Description of the task:
Please set out each line below exactly as it stands, without the images.

Dataset content:
------------------------------------------------

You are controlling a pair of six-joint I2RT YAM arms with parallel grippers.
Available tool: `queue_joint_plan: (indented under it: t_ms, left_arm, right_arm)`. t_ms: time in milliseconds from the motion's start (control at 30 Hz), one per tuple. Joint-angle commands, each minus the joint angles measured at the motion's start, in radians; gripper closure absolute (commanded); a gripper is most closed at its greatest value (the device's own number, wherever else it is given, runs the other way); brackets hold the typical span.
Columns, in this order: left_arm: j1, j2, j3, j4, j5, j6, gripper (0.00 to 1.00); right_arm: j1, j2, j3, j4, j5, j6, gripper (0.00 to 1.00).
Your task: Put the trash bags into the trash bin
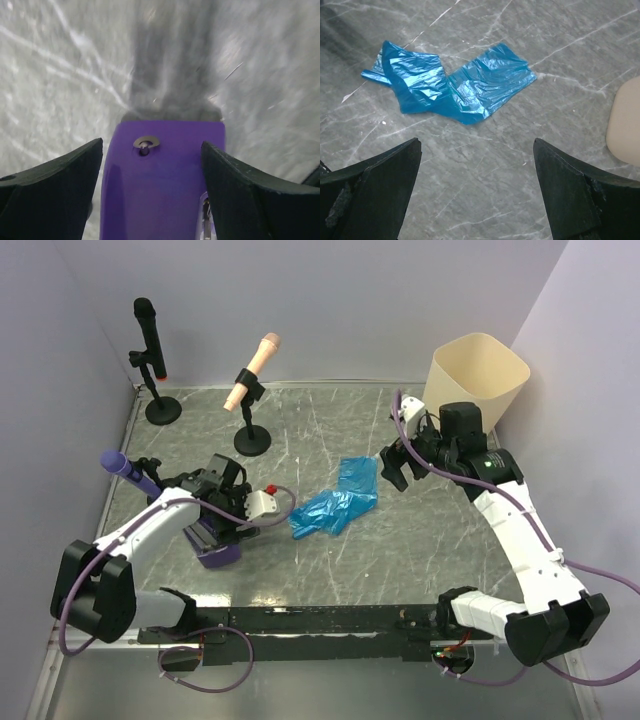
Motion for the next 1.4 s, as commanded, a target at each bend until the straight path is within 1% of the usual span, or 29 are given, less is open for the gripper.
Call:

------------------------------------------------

Output of the task:
You are controlling a pair of six-joint I2RT YAM arms with parallel grippers.
Available tool: `queue_joint_plan: (indented under it: t_ms, left_arm, right_arm)`. t_ms: time in milliseconds from the motion's start (control at 30 Hz), one per tuple. Joint-angle commands, each minus the joint angles measured at the motion's start, in radians; gripper closure absolute (commanded); a gripper is most closed at its greatest value (the device's own number, wherever else it is given, runs the other way); brackets hold the typical span.
Columns, in this order: left_arm: j1, j2, j3, j4, j5, j6, gripper (0.00 to 1.00); right_arm: j1, j2, j3, j4, j5, j6, gripper (0.00 to 1.00).
Your task: Put the trash bags into the trash bin
Motion for the next 1.4 s, as commanded, a target at each bend until the straight path is within 1% of the usual span, or 29 are given, less is open for the gripper.
Call:

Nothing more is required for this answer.